Esta orilla es fruto is the title of Marina González Guerreiro’s second solo show at Galería Rosa Santos, and the first at its space in Madrid. For this exhibition, Marina worked with the idea of the orilla, or shore, as a space of accumulation and a boundary, a place where the concepts of time and matter are intertwined, a place where things collect. The etymology of orilla comes from the Latin ora meaning extreme, border or limit; and also, from the Latin os meaning mouth, entrance or opening. In this exhibition Marina draws a boundary that collects and harvests, but first she writes it in a thin line, like the water of the waves on the shore, producing a kind of corner or place. This corner is a fold, a trace that engenders objects and is depicted by its margins, like glossing a text. It accumulates material and is therefore material in an endless time where it ebbs and then collects.
The show begins with an installation comprising a number of materials that coalesce around the architectural structure of a stairway to nowhere. This imaginary construction accrues manifold meanings that come from the unhurried time of observation during the hours Marina spends in her studio. This architectural element resides at the centre of the exhibition’s visual narrative as an element of escape, circulation and also connection, similar to the knotted fabrics or other elements around the structure. Materials also accumulate on the steps, sparking a dialogue on the fragility and immutability of time. Each individual element becomes a fragment of memory and of experience, capturing ephemeral moments and prompting reflections on life itself.
The structure of the stairs is rounded off by a series of small objects that are reminders of things that must not be forgotten. Notes, memory games and small tableaux composed of objects from the past or painted cubes conceived to fit into structures that in principle they are not made for. Her work as a sculptor focuses on fragility and the importance of the adaptability of the form, despite the variability of the elements she uses to construct her works. She lends great attention to the organicity of the materials she comes across, each taking up a particular place within her pieces, and susceptible to change or ultimately to decay. It is no accident that balance is always a core concern in her process of production, to the extent that there is always an interest in opposites—hard and soft, dirty and clean, and so on.
The oscillation between opposing poles to which she refers, makes an appearance once again between the evocation of the real image versus the abstract image finally accrued in the exhibition. On the lower floor, she constructs a courtyard with the tiles and signature water fountains of her personal imaginary. The coloured tiles covering the space operate as a kind of personal diary in which she represents a series of pictograms sourced from memories and desires. In her process of creation, Marina undertakes a personal exercise: she sits down to recall and transcribe her daydreams. She combines this process with life drawing in order to capture what is in movement and thus hold on to it. Her approach to this way of drawing is to write in images in a language she creates for herself whose pretension is to register the day-to-day like a diary. She produces an open-ended album with hundreds of files and documents that respond to a heterogeneous accumulation of narratives; or, the other way around, images that respond to narratives that represent Marina processing her memory and desires. The silhouettes she draws are always undone or unfinished, open to a search for another place. We find forms like plates that are clocks, boats, bridges or rivers: places of transit just like the stairway; and yet other times more concrete landscapes where the abundance of fruit trees stands as an image of harvest and celebration.
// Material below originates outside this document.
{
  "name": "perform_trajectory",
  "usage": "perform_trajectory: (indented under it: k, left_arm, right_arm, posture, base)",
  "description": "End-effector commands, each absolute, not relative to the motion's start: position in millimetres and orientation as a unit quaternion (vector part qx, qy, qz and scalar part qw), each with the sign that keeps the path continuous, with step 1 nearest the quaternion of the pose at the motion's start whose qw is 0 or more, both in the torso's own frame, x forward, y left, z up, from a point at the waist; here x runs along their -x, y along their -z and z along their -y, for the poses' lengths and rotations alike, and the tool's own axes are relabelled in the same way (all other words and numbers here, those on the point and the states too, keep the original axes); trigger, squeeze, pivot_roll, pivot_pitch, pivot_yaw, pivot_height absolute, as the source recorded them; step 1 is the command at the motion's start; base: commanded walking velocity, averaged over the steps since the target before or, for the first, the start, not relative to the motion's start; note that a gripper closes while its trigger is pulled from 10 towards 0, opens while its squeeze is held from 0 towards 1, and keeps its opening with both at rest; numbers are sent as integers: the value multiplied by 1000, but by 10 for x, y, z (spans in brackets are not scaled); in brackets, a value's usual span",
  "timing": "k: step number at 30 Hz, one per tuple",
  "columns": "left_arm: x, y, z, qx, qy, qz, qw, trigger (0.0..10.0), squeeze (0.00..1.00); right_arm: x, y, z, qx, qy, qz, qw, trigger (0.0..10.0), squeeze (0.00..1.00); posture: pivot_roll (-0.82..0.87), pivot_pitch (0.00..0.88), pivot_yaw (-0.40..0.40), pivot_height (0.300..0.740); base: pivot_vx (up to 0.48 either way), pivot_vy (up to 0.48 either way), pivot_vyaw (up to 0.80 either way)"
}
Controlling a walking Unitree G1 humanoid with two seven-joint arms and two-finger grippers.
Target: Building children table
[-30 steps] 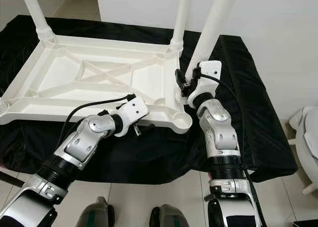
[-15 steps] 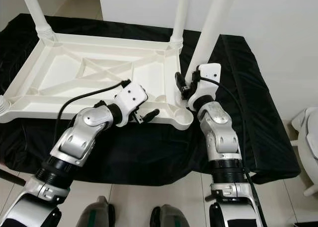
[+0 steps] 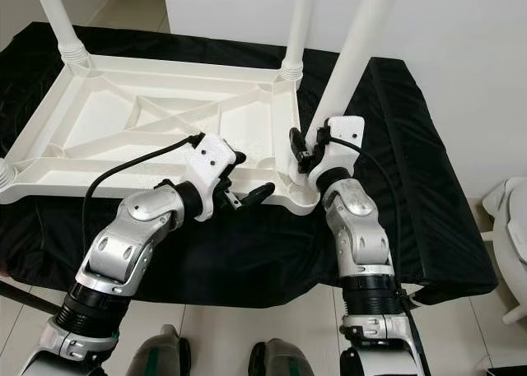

Emotions and stories in tangible bodies. In this exhibition Marina wants the narratives and the emotions to have an objectual capacity, links that will signify, connect and produce a reciprocity with the beholder. In it she explores the intersectionality between time and perishability, and there is an evident intentionality to accumulate it, give it away and share it. Here she opens up a path to other forms and materials without losing the connection to her past works, as she continues to sort things out and put order on them. And she ultimately renounces time like when Simone Weil wrote that: time is an image of eternity, but it is also a substitute for eternity. And so she continues.
Paula Noya de Blas
Simone Weil, Gravity and Grace. London and New York: Routledge Classics, 2002, p. 19.